Going back to our opening premise, computers are dumb. There are no UI threads or messages interfering here. The error message bubbles through the system and is returned at the end of the process. But we're clearly getting different results when stepping through the debugger as opposed to just running the code. It's time to start thinking critically and logically about this and we start looking over all the code carefully.

When working with systems like this (RevG systems converted to ARev, then to OI), there are times where you feel a bit like you're practicing a programming version of anthropology. You look at the code and how the style has changed and how variables are named and you can see the evolution of Rev coding styles and standards. Generally, you can pinpoint about when this code was originally written, just on the use of CASE v IF/THEN statements or how things are capitalized.

As mentioned earlier, this code is old. Even though the earliest comment date is 1993, we know the code is much older by the style and function. It's been around since the origin of the system, a RevG application from 1982. And as RevG code it uses RevG style syntax. And RevG style calling parameters. And RevG style error handling.

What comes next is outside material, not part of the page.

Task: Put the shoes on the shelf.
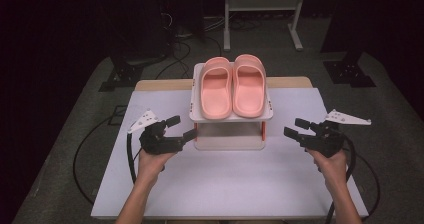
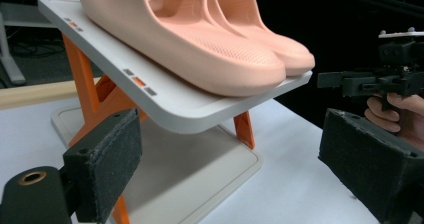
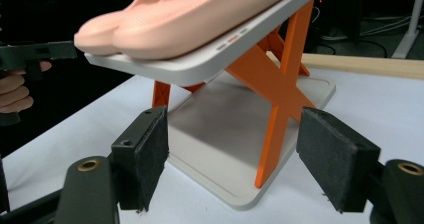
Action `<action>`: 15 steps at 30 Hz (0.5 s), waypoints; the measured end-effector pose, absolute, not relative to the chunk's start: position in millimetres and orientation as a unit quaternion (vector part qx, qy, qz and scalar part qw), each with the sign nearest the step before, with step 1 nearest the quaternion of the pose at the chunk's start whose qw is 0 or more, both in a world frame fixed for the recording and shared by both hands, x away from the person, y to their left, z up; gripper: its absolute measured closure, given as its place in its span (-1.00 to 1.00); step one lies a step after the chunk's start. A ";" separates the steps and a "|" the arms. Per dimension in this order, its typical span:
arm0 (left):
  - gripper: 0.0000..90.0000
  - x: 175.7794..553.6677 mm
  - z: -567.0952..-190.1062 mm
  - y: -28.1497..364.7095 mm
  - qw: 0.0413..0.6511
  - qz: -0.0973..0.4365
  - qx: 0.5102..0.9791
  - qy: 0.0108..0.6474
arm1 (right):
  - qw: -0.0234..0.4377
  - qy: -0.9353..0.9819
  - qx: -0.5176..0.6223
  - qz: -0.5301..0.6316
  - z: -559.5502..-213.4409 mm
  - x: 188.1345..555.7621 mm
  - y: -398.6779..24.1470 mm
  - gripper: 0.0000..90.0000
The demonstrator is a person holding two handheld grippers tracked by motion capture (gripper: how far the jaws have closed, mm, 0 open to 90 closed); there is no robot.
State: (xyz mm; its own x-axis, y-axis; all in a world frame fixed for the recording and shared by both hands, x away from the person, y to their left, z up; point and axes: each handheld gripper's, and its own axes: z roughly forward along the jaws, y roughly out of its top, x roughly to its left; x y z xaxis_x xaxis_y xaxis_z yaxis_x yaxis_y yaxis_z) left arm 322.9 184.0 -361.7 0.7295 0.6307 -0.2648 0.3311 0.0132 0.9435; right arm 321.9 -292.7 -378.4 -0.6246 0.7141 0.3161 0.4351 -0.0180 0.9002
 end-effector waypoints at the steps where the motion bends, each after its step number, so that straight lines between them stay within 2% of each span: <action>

Ahh..error handling. I could write a whole new post on inconsistencies in error handling, and whether FALSE$ means success or failure as we move from system to system (and programming epochs). But in this case, it wasn't how the status was returned. It was how the status was checked. Most of us probably forget now, because OpenInsight (in it's modern form) is 25 years old, but in the ARev days, we didn't have get_status() and set_status(). We had status(). And we had...well, that was pretty much it. There was @FILE.ERROR, but that always seemed too embedded with LH and the filing system to piggy-back on for your own use.

This code used status(). And it used get_status() and set_status() as well. Needless to say, it was a complicated mess. But, status() was the key and the source of our error.

It turns out, that when stepping through the debugger, when you return from a subroutine or function call, the contents of status() is cleared. During normal execution, the system found a value in status(), and jumped into the error routine related to a failed shipping rate call. However, stepping through the debugger, status()was set to 0, and the system continued on. Here it checked get_status() for additional errors, and we received the warning about the mis-configured client.

The OI programming documentation says

Be aware, however, that between the time you set the value of Status() and next check it, some other procedure might have set its own value.

This is not related to the Get_Status and Set_Status functions.

While we expect this when calling multiple functions and routines, we didn't expect it to be cleared by the debugger when popping back on the return stack.

The lesson to be learned here is just because your old ARev code recompiles in OI, doesn't mean it's still working. ARev is ARev and OI is OI, and while they might be very similar and compatible, they're not the same thing. Something to keep in mind for those hoping to just ARev/32 their way into OpenInsight. It's not all just cut and paste.